I eat.

June 12, 2009

In times of stress, I eat.

I have done this all my life, so why would I think now is any different? It’s definitely a time of stress.

I suppose what is different now is what I’m eating.  I would never have believed it, but this low-carb thing has really changed the way I eat.  I don’t mindlessly graze and after eating I’m not immediately hungry again.  So it’s now been over 8 weeks since I’ve had bread, pasta, potatoes, dessert & the like.

I’m eating plenty of other stuff, and if I was counting calories or grams of cholesterol or fat I’d probably be seeing numbers that scare me, but since I’m trying to be gentle with myself I am just sticking to low carb and following the right kinds of foods without tracking anything.  I know by the kinds of foods I’m eating that the carb grams are low enough – but have tested for ketones a few times just to be sure.

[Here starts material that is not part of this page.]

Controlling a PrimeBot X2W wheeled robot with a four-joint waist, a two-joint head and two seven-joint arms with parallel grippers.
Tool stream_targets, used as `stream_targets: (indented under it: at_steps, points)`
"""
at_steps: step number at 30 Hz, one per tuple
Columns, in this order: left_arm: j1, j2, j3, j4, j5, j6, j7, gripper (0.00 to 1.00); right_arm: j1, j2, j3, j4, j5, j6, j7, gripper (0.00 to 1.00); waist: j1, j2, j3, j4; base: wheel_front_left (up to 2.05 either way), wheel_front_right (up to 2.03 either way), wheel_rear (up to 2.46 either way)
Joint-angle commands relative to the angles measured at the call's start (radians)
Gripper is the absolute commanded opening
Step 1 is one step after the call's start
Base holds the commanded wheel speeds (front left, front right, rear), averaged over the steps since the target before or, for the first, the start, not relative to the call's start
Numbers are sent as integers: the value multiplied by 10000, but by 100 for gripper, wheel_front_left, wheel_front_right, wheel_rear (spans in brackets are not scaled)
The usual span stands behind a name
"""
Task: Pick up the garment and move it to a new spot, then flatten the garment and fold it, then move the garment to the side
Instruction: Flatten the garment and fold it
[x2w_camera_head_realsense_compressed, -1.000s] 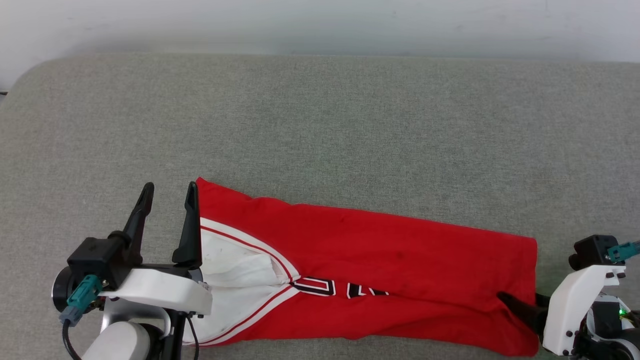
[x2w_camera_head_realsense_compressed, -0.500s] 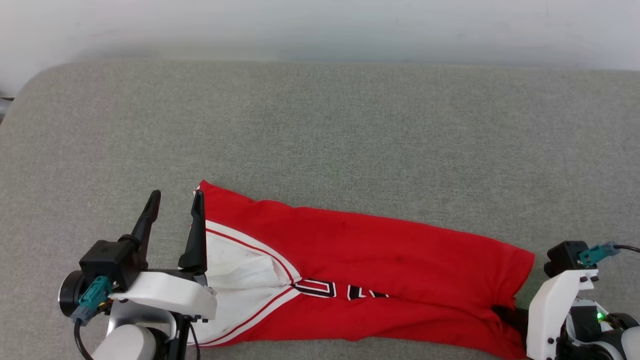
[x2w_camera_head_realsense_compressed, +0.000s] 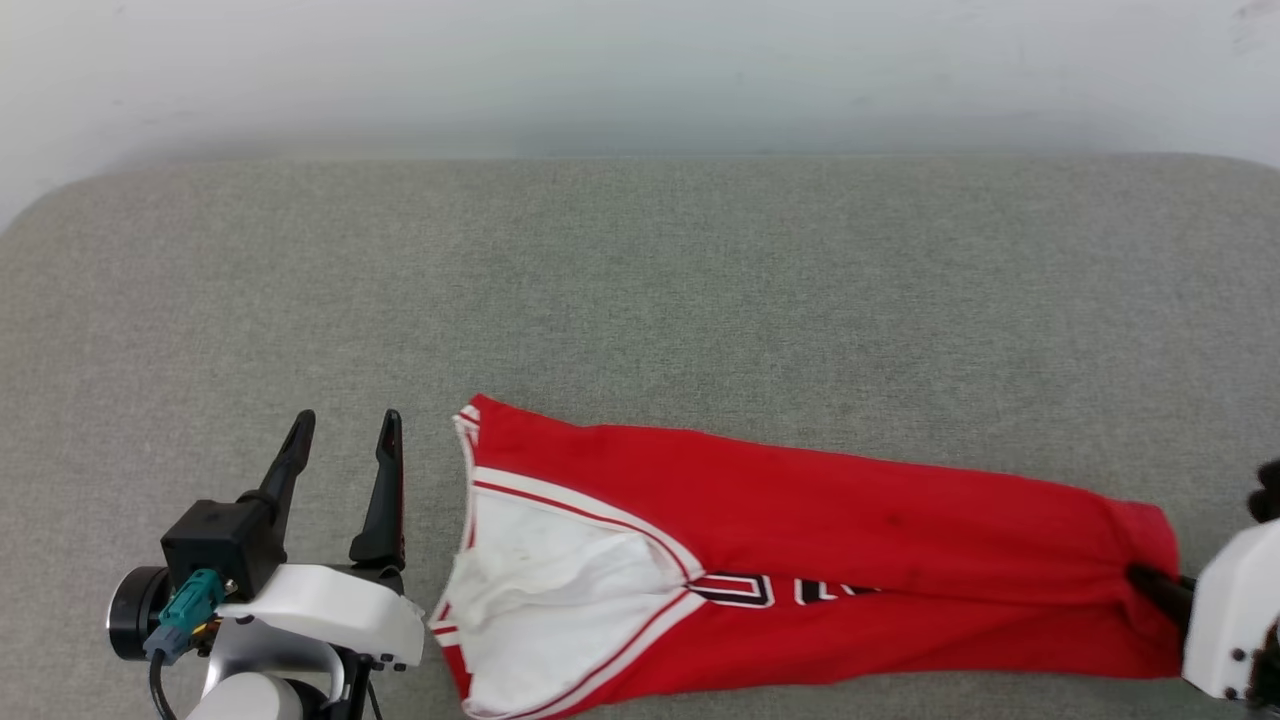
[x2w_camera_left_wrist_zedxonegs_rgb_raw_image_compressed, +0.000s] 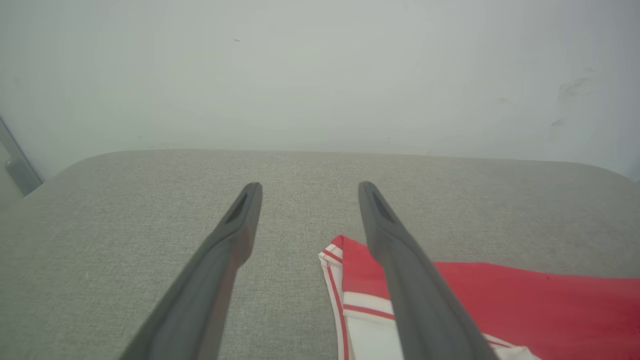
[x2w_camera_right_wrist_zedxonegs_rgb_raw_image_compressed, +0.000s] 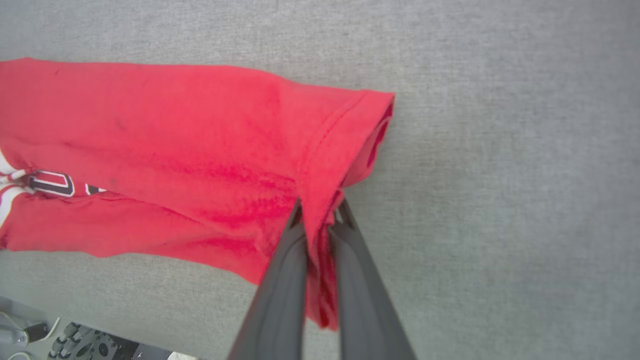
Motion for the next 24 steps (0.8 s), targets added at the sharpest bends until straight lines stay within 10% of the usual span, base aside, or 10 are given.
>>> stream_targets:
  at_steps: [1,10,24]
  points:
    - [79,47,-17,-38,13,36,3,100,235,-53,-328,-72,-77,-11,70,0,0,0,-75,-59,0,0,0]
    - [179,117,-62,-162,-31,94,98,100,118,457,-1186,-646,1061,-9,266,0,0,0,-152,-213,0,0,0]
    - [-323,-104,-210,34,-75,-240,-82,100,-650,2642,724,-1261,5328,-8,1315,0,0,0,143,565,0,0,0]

I have gone for walks yesterday and today, both of which help me relax and enjoy my life here in Paris (lovely in Spring), and I’m enjoying being on a diet where I can eat meat, butter eggs and cream (and veggies too, but that’s less indulgent!).

My tests this week all came out well, thank god.  I have a busy weekend ahead of me, then my mom flies in on Monday, and Monday evening is hospital time.  I suspect the waiting for the pathology report will be the worst, of course.

A little extra eating right now seems like not such a big deal, and I’m quite pleased that I’m able to do it within the constraints of my diet without feeling deprived.

I’m also starting to look into meditation as a stress-reliever.  If anyone reading has any experience with this I’d love to hear your thoughts.